Reference: Ubuntu (Linux) Data Science Virtual Machine

See below for a list of available tools on your Ubuntu Data Science Virtual Machine.

Deep learning libraries

PyTorch

PyTorch is a popular scientific computing framework with wide support for machine learning algorithms. If your machine has a GPU built in, it can make use of that GPU to accelerate the deep learning.PyTorch is available in the py38_pytorch environment.

H2O

H2O is a fast, in-memory, distributed machine learning and predictive analytics platform. A Python package is installed in both the root and py35 Anaconda environments. An R package is also installed.

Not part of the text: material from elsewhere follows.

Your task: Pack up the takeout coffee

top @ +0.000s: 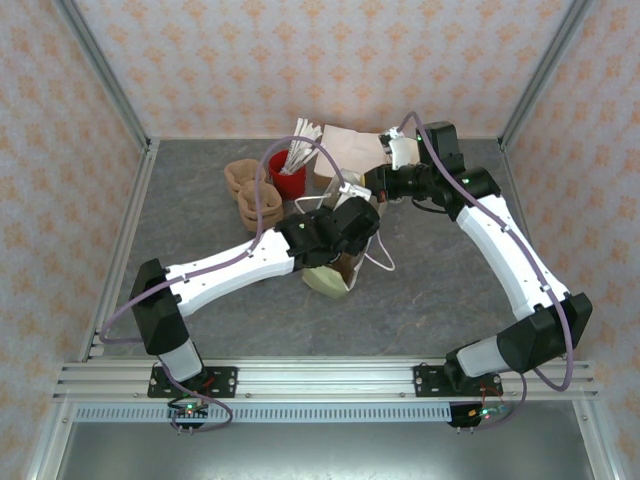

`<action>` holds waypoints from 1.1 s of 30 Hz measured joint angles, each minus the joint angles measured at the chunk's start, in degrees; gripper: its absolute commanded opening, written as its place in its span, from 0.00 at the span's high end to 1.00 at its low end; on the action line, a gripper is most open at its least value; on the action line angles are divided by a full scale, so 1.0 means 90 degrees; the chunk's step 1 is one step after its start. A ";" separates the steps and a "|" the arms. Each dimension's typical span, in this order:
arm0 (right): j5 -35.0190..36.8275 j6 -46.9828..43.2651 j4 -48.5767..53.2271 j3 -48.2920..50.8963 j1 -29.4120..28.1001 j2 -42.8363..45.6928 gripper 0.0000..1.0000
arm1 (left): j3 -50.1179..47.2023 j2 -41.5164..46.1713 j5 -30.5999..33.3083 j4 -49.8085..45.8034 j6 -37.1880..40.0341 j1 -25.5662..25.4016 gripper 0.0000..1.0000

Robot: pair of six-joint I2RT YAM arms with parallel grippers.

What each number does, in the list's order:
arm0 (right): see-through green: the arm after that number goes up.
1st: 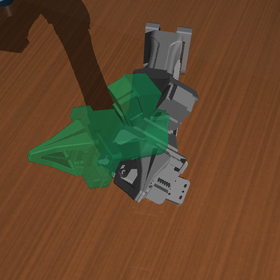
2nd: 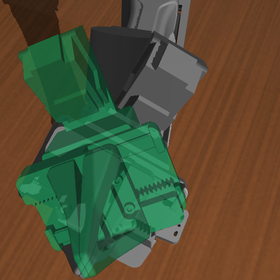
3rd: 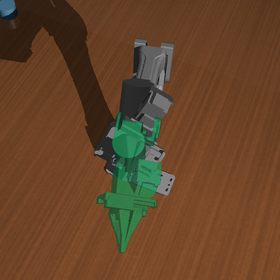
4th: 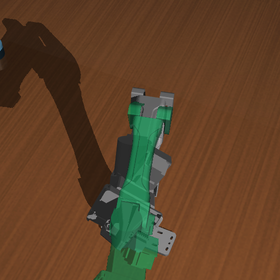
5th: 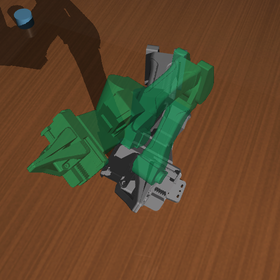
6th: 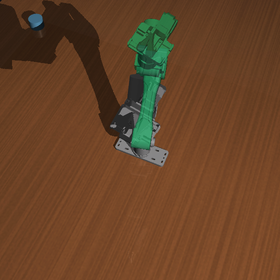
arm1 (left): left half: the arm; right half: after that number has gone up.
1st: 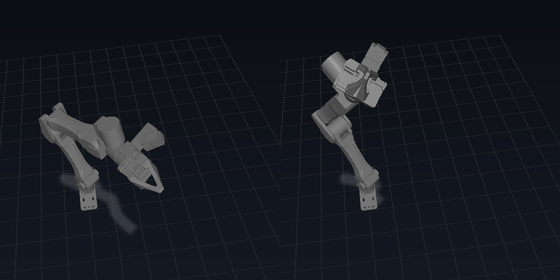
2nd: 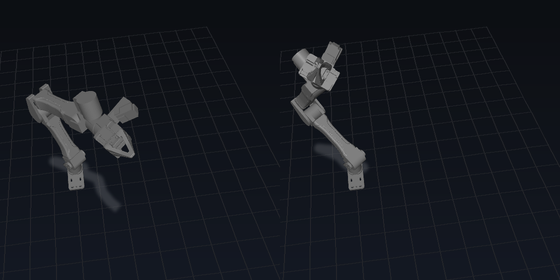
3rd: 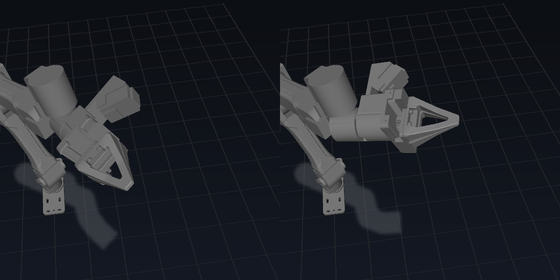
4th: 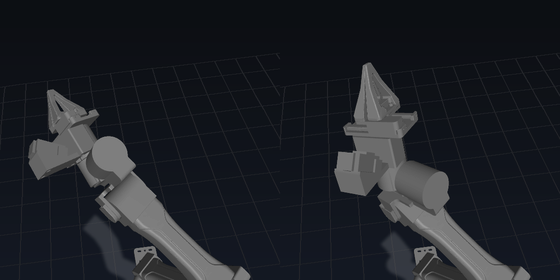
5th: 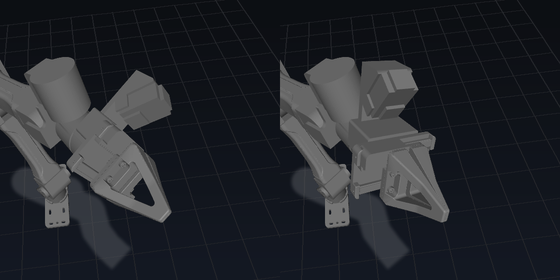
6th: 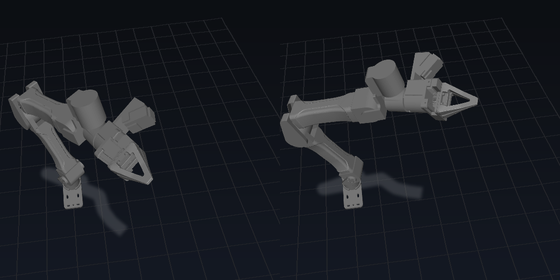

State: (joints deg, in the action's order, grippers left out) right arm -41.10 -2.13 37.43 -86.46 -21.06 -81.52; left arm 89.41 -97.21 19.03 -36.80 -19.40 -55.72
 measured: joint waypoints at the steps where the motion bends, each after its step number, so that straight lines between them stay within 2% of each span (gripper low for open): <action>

To open H2O from the command line, run java -jar /dsvm/tools/h2o/current/h2o.jar. There are various command-line options that you might want to configure. You can access the Flow web UI by browsing to http://localhost:54321 to get started. Sample notebooks are also available in JupyterHub.

TensorFlow

TensorFlow is Google's deep learning library. It's an open-source software library for numerical computation using data flow graphs. If your machine has a GPU built in, it can make use of that GPU to accelerate the deep learning. TensorFlow is available in the py38_tensorflow conda environment.

Python

The DSVM has multiple Python environments pre-installed, whereby the Python version is either Python 3.8 or Python 3.6. To see the full list of installed environments, run conda env list in a commandline.

Jupyter

The DSVM also comes with Jupyter, an environment to share code and analysis. Jupyter is installed on the DSVM in different flavors:

  • Jupyter Lab
  • Jupyter Notebook
  • Jupyter Hub

To open Jupyter Lab, open Jupyter from the application menu or click on the desktop icon. Alternatively, you can open Jupyter Lab by running jupyter lab from a command line.

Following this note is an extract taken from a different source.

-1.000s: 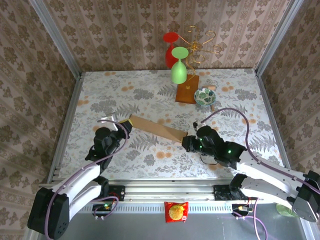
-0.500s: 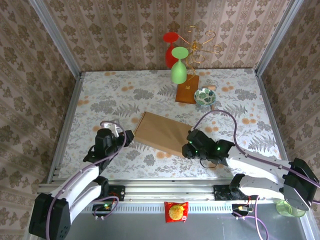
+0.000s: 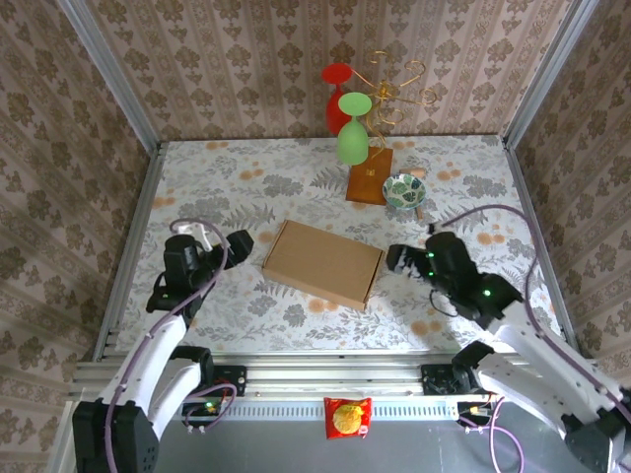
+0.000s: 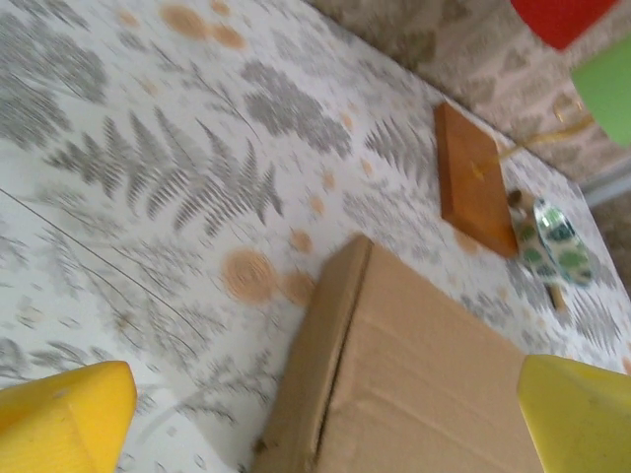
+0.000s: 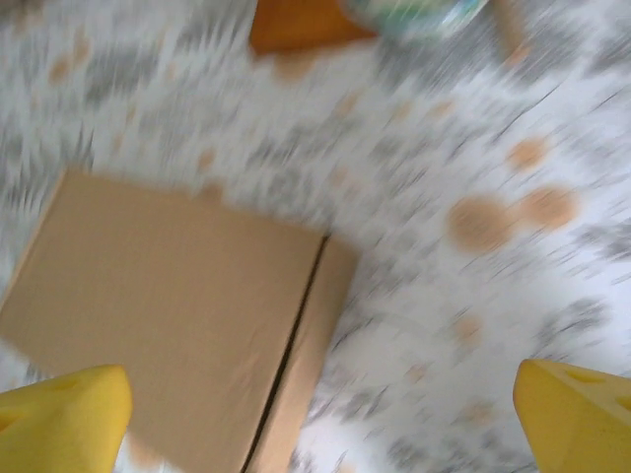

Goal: Fold the paper box

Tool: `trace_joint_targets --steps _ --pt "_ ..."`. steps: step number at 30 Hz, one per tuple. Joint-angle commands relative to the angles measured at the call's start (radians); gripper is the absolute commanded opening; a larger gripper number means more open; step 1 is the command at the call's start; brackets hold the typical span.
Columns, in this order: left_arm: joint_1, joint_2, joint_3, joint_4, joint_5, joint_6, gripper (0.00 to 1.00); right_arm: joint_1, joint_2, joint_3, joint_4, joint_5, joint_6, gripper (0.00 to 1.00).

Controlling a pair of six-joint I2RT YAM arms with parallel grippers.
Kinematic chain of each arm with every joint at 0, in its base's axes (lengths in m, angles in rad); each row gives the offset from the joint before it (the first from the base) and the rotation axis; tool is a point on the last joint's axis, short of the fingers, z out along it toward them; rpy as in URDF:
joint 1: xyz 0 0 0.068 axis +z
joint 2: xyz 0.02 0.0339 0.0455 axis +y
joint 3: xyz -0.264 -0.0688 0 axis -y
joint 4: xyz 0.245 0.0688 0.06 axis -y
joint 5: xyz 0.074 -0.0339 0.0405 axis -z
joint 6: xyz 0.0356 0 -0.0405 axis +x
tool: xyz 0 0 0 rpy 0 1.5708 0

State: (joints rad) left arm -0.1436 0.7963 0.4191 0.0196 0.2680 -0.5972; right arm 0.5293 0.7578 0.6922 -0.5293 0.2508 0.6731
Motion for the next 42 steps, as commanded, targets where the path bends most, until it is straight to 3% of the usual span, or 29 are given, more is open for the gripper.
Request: trace_joint_targets --steps 1,3,6,8,11,15,18,20,21,23,28,29,31,33,39,42 --pt "0.033 0.010 -0.005 -0.040 -0.166 0.041 1.00 -0.022 -0.107 -0.042 -0.031 0.329 -0.049 1.00" --pt "0.033 0.015 -0.012 -0.069 -0.358 -0.001 1.00 -0.026 -0.154 -0.125 0.098 0.486 -0.104 1.00" --pt "0.027 0.018 -0.045 -0.017 -0.569 -0.015 1.00 -0.063 -0.189 -0.347 0.535 0.504 -0.388 1.00" --pt "0.033 0.045 -0.105 0.188 -0.542 0.201 1.00 -0.112 -0.156 -0.477 0.813 0.476 -0.485 1.00" --pt "0.050 0.097 -0.081 0.283 -0.519 0.379 1.00 -0.225 -0.074 -0.469 0.891 0.343 -0.498 1.00" --pt "0.086 0.244 0.008 0.282 -0.492 0.499 1.00 -0.336 0.142 -0.446 1.021 0.165 -0.546 1.00" --pt "0.101 0.409 -0.029 0.475 -0.464 0.615 1.00 -0.372 0.305 -0.457 1.197 0.073 -0.608 1.00" --pt "0.126 0.495 -0.052 0.621 -0.413 0.632 1.00 -0.394 0.411 -0.464 1.320 0.006 -0.616 1.00" --pt "0.130 0.507 -0.030 0.584 -0.356 0.635 1.00 -0.397 0.446 -0.454 1.356 -0.028 -0.629 1.00" --pt "0.130 0.551 -0.028 0.661 -0.332 0.631 1.00 -0.407 0.489 -0.416 1.344 -0.080 -0.650 1.00" --pt "0.173 0.789 -0.097 1.070 -0.269 0.611 1.00 -0.455 0.551 -0.385 1.360 -0.157 -0.679 1.00" --pt "0.167 0.738 -0.084 0.951 -0.289 0.595 1.00 -0.472 0.580 -0.404 1.428 -0.169 -0.673 1.00" --pt "0.166 0.765 -0.087 1.025 -0.308 0.602 1.00 -0.494 0.683 -0.445 1.600 -0.172 -0.654 1.00" --pt "0.164 0.749 -0.075 0.966 -0.313 0.596 1.00 -0.496 0.820 -0.474 1.813 -0.157 -0.653 1.00" --pt "0.147 0.757 -0.068 0.971 -0.355 0.611 1.00 -0.479 0.761 -0.350 1.492 -0.015 -0.612 1.00" --pt "0.147 0.756 -0.069 0.972 -0.353 0.611 1.00 -0.474 0.765 -0.345 1.488 0.005 -0.613 1.00"
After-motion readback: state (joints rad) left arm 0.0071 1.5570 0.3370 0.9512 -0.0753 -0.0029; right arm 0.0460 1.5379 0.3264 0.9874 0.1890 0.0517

To open Jupyter notebook, open a command line and run jupyter notebook.

Top open Jupyter Hub, open https://<VM DNS name or IP address>:8000/. You will then be asked for your local Linux username and password.

Note

Continue if you get any certificate warnings.

Note

For the Ubuntu images, Port 8000 is opened in the firewall by default when the VM is provisioned.

Apache Spark standalone

A standalone instance of Apache Spark is preinstalled on the Linux DSVM to help you develop Spark applications locally before you test and deploy them on large clusters.

You can run PySpark programs through the Jupyter kernel. When you open Jupyter, select the New button and you should see a list of available kernels. Spark - Python is the PySpark kernel that lets you build Spark applications by using the Python language. You can also use a Python IDE like VS.Code or PyCharm to build your Spark program.

In this standalone instance, the Spark stack runs within the calling client program. This feature makes it faster and easier to troubleshoot issues, compared to developing on a Spark cluster.

IDEs and editors

You have a choice of several code editors, including VS.Code, PyCharm, IntelliJ, vi/Vim, Emacs.

VS.Code, PyCharm, and IntelliJ are graphical editors. To use them, you need to be signed in to a graphical desktop. You open them by using desktop and application menu shortcuts.

Vim and Emacs are text-based editors. On Emacs, the ESS add-on package makes working with R easier within the Emacs editor. You can find more information on the ESS website.

Databases

Graphical SQL client

SQuirrel SQL, a graphical SQL client, can connect to various databases (such as Microsoft SQL Server and MySQL) and run SQL queries. The quickest way to open SQuirrel SQL is to use the Application Menu from a graphical desktop session (through the X2Go client, for example)

Before the first use, set up your drivers and database aliases. The JDBC drivers are located at /usr/share/java/jdbcdrivers.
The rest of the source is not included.